Yet how might we better understand the relation between ekphrastic experimentation and Dieutre’s abiding interest in queer sexuality? In The Wallflower Avant-Garde, Brian Glavey writes that “[t]he relationship between word and images often becomes a means of negotiating some of the most basic features of our interaction with the world and its inhabitants” (4), and such a relationship is therefore actively inflected by the politics of desire, alterity, as well as broad social hierarchies pertaining, for instance, to gender. Complicating the gendered metaphor of the “sister arts”, a trope which W. J. T. Mitchell suggests typifies the social biases subtending inter-art relations in the Western aesthetic tradition (“Politics of Genre” 108), Glavey centres his attention on sexuality as a crucial vector of analysis. Exploring the curatorial strategies of queer artists and writers, Glavey contends that “[e]kphrasis is in many ways the queer art par excellence, in part because it explicitly pursues its examination of errors and eros in relation to the question of art itself” and, while queer theory and ekphrastic praxis seems like “unlikely bedfellows”, resonances between both registers come to the fore when addressing minor modes of aesthetic appreciation (8, 9). On the one hand, “[t]he story of modern sexuality necessarily revolves around the relation between what can be seen and what can be said” whereas “[e]kphrasis is not simply about seeing; it is also about showing and sharing” (Glavey 9; added emphasis). A queer ekphrastics, then, alert also to the possibility of misdescribing or recathecting its object, might therefore be dedicated to exploring an “unpredictable spectrum of relationality, multiplying ways of desiring, identifying with, attaching to, loving, imitating, envying, and sometimes ignoring works of art” (Glavey 6). The principal insights that Glavey raises here, and which can indeed be brought to bear on Dieutre’s cinematic practice, are that ekphrasis reveals a suspicion of generic categories, it exhibits a privileged relation to anachrony and asynchrony, and it is susceptible to a homoerotic cathexis. Poised at the intersection between cinema and the plastic arts, and exemplifying the audiovisual tensions that I earlier outlined, Leçons de ténèbres prompts us to consider the queer and temporal dimension of ekphrasis, and it is to this concern that I now turn.

 

Between Word and Image: Leçons de ténèbres

As is typical of films which attempt to think between painting and the moving image, such as Godard’s Passion (1975) and Derek Jarman’s Caravaggio (1986), Leçons de ténèbres is committed to questions of temporality, to the interplay between movement and dynamism. The film’s vast body of images, gleaned from this southwards trip through Europe, range from fluid, phenomenological detailing through to sober, measured architectural forms; from unsteady close-ups exploring bodies, gestures and the rhythms of daily life through to protracted static shots of streets, landscapes and urban infrastructure. The multiple cinematic formats that Dieutre moves between imbues the cinematography with further degrees of texture and variegation. At the auditory level, the film’s footage is set against the ambient noises of the filmmaker’s environs: amplified sounds emanating from car radios, church bells, traffic and voices coalesce in a dense sonic collage which gives way, intermittently, to Dieutre’s acousmatic voiceover. [4] Thinking with reference to Dieutre’s predilection for writing above, the film’s textual elements are equally varied, comprising the use of intertexts (for instance, an epigraph by French novelist Louis-René des Fôrets grounds the film), the visual capture of contingent textual fragments which move in and out of the film’s frame, as well as what Bonenfant has suggestively called the “writerly” timbre and cadence of the voiceover (74).

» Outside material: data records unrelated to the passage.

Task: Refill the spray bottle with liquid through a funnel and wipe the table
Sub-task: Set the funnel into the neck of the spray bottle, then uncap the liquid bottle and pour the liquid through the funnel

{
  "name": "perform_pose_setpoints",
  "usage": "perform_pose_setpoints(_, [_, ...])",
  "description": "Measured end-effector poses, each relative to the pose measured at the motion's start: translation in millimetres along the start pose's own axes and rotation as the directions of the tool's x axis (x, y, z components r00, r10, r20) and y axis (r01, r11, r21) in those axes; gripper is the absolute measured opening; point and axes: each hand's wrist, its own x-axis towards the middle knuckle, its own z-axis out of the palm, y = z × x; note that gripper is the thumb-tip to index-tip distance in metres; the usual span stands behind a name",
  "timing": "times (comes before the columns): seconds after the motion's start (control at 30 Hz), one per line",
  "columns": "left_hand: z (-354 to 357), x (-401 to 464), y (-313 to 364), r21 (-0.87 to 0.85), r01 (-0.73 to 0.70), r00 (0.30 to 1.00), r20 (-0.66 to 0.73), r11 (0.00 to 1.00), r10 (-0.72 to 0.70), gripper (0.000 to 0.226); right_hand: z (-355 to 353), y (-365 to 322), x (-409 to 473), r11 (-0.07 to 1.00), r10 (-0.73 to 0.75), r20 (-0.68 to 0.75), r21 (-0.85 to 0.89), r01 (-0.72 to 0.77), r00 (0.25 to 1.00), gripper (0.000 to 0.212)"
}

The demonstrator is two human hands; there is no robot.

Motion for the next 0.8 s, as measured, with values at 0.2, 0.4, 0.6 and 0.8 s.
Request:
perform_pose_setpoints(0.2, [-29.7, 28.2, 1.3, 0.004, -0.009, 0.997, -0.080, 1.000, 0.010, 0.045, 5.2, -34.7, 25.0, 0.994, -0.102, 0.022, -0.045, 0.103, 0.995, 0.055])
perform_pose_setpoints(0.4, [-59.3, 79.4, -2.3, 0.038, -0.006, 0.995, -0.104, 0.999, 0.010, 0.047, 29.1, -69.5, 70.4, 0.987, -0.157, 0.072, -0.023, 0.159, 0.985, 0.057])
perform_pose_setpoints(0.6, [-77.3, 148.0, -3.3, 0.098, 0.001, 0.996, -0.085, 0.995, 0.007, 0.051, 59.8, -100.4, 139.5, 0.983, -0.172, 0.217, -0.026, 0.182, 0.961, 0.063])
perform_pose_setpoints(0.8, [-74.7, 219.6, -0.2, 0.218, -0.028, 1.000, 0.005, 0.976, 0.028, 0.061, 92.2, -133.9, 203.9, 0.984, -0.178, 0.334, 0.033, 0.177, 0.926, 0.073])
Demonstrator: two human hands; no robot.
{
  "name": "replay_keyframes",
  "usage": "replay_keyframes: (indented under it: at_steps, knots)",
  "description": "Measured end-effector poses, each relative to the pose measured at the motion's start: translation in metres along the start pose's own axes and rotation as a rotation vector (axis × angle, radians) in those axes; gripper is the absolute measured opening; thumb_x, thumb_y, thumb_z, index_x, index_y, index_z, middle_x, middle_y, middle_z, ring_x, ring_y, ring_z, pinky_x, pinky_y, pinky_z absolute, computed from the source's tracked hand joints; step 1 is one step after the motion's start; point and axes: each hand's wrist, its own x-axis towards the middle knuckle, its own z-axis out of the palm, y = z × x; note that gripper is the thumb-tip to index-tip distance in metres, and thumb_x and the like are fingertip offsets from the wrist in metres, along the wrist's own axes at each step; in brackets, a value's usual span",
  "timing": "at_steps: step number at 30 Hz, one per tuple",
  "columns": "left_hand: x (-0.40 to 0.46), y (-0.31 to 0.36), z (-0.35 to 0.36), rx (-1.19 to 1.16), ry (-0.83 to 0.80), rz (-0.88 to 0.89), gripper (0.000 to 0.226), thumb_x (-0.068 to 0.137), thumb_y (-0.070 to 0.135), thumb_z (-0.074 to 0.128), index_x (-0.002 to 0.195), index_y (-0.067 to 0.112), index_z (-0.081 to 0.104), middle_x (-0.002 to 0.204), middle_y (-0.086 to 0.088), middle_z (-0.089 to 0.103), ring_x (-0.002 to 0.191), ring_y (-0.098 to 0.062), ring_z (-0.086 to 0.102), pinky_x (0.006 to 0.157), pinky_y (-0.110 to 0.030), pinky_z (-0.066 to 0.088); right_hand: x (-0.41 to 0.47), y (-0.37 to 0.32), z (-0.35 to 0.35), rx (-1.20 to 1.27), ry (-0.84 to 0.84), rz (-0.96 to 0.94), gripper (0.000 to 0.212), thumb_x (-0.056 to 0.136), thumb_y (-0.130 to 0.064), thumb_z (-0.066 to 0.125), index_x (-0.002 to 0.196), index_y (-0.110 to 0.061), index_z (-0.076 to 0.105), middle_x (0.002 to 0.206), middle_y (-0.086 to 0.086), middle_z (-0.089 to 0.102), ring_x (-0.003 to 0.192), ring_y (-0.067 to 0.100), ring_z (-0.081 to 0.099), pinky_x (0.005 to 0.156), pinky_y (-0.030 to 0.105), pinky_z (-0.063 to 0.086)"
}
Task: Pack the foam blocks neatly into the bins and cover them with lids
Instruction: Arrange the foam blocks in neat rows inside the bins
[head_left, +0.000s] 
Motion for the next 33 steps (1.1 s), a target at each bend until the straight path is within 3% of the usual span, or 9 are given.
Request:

Given Dieutre’s choice description of the filmmaking process in quasi-collagistic terms—he speaks of collating and reconfiguring material fragments which have been “deliberately torn from the real” (“Abécédaire”), and his further comment that this reorganisation of “images and sounds” serves an aleatory function (creating an open-ended “initiatory journey” (“UniversCiné”)—I want to trace the dialectics of word and image, and presence and absence in Leçons de ténèbres to explore how they suggestively contour the film’s exploration of gay sexuality, queer space and time. I draw attention here to two instances of ekphrastic narration in the film, the first of which relates to the film’s urban vernacular register, its investment in the spaces of the everyday, and the second which starts to engage the film’s artistic frame.

 

ODwyer Fig 1  ODwyer Fig 2
Figures 1 and 2: Cruising the cavities of the city. Leçons de ténèbres. Optimale, 1999. Screenshots.

 

The overarching idea of the film, as I have suggested above, is to propose a travelogue that retraces an artistic, affective and cinematographic cartography of Europe. [5] Early in the film, during the first “chapter”, which takes place in the Netherlands, we find a passage that echoes Marguerite Duras’s experimental short, Aurélia Steiner (Melbourne) (1979), at the levels of form and structure. The camera moves along the banks of a canal, recording long stretches. Over these images we hear Dieutre’s gravelly voice over an extradiegetic soundscape of reverberating drips. The boat’s cruising movement is apposite here because it echoes the narrated subject matter of cruising—a term which names, in the gay vernacular, a practice of socio-sexual itinerancy. [6] The moving images map the stretch of the canal, varying in light exposure. As the image alternates between the dark arches and the dawn-lit quay, Dieutre recounts an anonymous encounter with a sexual partner in a nearby sauna. The twin registers of the visual and verbal, image and narrating voice, enter into an oddly suggestive concordance here; the cavities of bodies and the infrastructure of the canal are explored analogically, offering a peculiar inversion of what Emma Wilson has elsewhere termed “a new geography of the body” in which bodies are “stretched out … like territories to be mapped” (222). While Dieutre’s symbolic conceit is a disorienting exercise in the play of scale and space, both the temporal dynamics of this sequence and its interplay between presence and absence, are equally noteworthy.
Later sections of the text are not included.